→ Information given:
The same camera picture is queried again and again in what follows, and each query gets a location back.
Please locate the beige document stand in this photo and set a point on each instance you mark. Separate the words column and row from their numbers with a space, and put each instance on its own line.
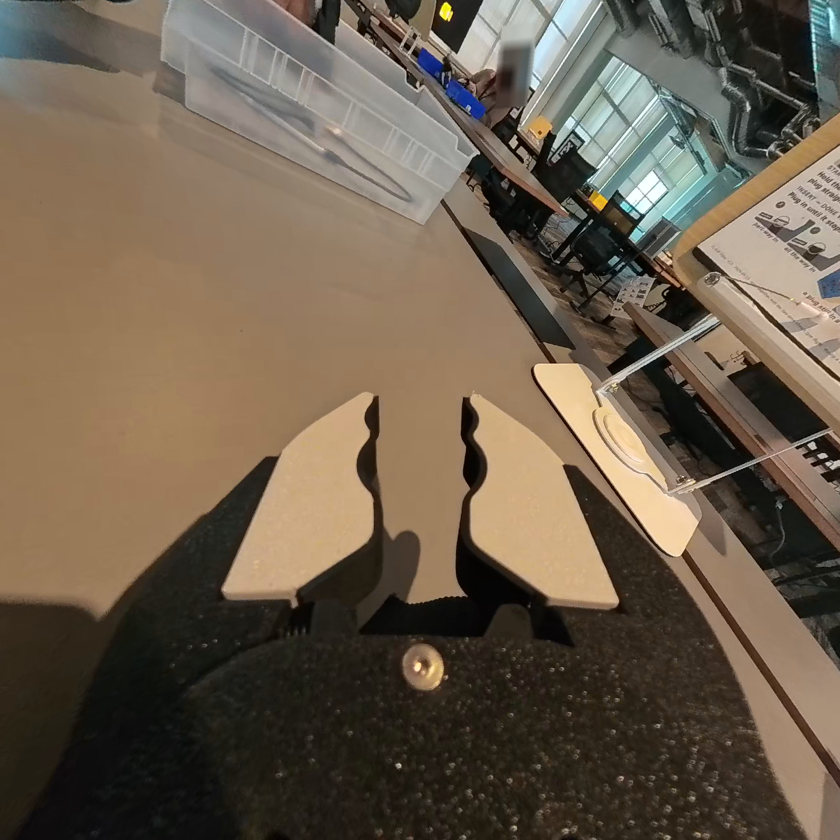
column 409, row 43

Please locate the blue plastic box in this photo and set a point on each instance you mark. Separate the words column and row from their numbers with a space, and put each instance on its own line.
column 469, row 105
column 430, row 60

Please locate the silver ventilation duct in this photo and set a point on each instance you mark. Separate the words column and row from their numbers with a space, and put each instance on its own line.
column 741, row 85

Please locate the person's left hand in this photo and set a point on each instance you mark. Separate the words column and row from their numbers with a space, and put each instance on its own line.
column 302, row 8

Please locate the clear plastic bin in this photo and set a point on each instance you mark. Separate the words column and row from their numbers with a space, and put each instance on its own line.
column 394, row 131

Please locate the yellow plastic box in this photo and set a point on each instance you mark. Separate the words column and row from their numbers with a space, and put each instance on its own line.
column 541, row 128

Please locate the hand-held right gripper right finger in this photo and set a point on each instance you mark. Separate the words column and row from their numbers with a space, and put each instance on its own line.
column 538, row 531

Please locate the black monitor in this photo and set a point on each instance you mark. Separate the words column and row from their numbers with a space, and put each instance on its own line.
column 459, row 26

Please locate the printed instruction sheet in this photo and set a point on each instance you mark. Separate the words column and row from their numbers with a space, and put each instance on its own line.
column 787, row 229

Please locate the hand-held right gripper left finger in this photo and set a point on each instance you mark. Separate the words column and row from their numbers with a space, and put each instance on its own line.
column 302, row 518

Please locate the black office chair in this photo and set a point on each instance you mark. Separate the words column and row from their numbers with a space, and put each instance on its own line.
column 594, row 249
column 571, row 174

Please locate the black desk mat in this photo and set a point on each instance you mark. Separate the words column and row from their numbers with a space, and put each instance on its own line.
column 518, row 289

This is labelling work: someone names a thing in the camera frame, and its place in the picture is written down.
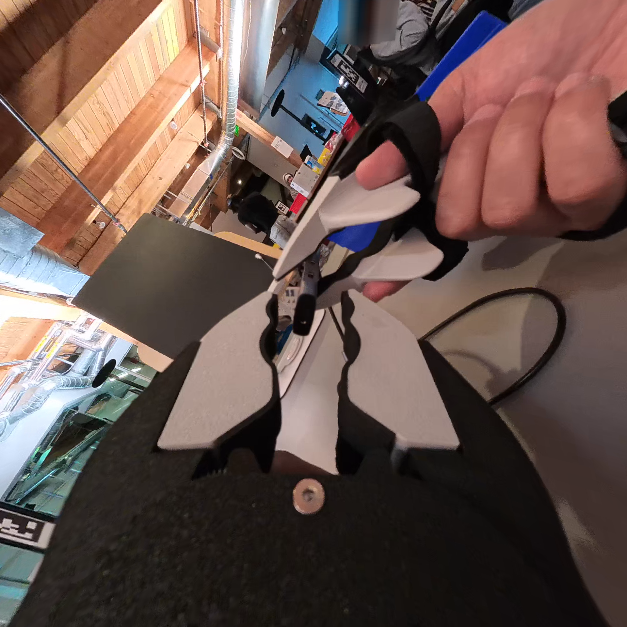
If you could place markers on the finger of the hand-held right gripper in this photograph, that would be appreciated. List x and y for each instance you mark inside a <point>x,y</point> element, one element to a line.
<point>343,205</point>
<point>406,259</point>

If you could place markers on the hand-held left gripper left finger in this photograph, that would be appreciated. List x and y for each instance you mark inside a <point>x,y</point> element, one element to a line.
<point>220,387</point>

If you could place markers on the silver ventilation duct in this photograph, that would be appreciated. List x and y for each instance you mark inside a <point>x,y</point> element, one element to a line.
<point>230,73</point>
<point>39,259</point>

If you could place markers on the paper sign on column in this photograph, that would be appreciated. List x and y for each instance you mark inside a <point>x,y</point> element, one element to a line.
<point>280,146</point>

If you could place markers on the white cardboard box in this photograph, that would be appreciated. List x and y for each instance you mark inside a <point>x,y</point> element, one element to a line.
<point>306,180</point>

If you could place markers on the grey desk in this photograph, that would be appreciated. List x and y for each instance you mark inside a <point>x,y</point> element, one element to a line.
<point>563,465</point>

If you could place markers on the person's right hand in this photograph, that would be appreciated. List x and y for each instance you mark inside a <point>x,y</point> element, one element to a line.
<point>529,122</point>

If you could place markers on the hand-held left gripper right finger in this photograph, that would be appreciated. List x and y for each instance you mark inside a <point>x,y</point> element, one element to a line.
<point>401,392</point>

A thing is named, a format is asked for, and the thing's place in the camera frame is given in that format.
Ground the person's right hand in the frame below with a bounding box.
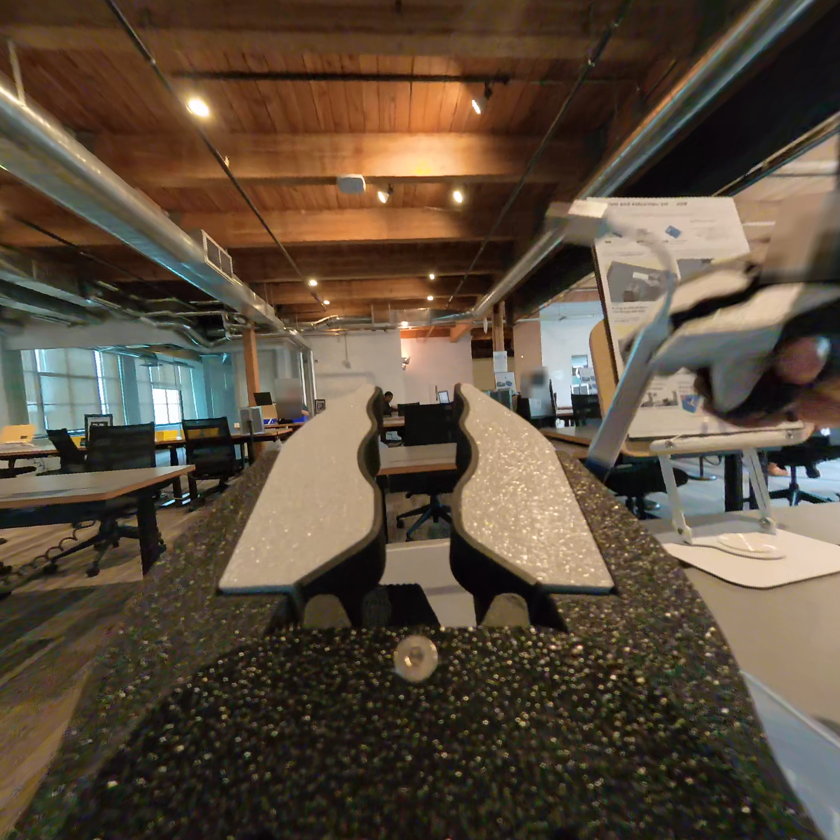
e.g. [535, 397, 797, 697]
[696, 335, 840, 427]

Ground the black office chair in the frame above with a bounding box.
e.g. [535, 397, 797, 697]
[49, 422, 161, 578]
[180, 415, 240, 509]
[395, 402, 457, 542]

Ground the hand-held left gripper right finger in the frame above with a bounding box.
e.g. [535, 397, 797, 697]
[449, 382, 618, 609]

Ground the clear plastic bin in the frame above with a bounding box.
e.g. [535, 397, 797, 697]
[740, 669, 840, 840]

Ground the wooden desk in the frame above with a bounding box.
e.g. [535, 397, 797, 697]
[0, 463, 198, 578]
[377, 441, 460, 546]

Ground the metal ceiling pipe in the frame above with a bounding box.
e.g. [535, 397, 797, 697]
[471, 0, 824, 319]

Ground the metal air duct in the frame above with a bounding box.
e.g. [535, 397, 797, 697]
[0, 69, 286, 332]

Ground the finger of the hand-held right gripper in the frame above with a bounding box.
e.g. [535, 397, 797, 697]
[623, 283, 840, 421]
[666, 266, 762, 324]

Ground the printed instruction board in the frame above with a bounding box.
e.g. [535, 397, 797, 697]
[586, 196, 811, 458]

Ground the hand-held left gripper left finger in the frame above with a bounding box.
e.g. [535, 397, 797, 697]
[217, 384, 389, 613]

→ What is required:
The required output is the stretch of entries above from the line containing "Ground the black" through the line containing "Ground the hand-held left gripper right", reproduced exactly.

→ Answer for this exercise:
Ground the black office chair in the frame above with a bounding box.
e.g. [535, 397, 797, 697]
[49, 422, 161, 578]
[180, 415, 240, 509]
[395, 402, 457, 542]

Ground the hand-held left gripper right finger in the frame above with a bounding box.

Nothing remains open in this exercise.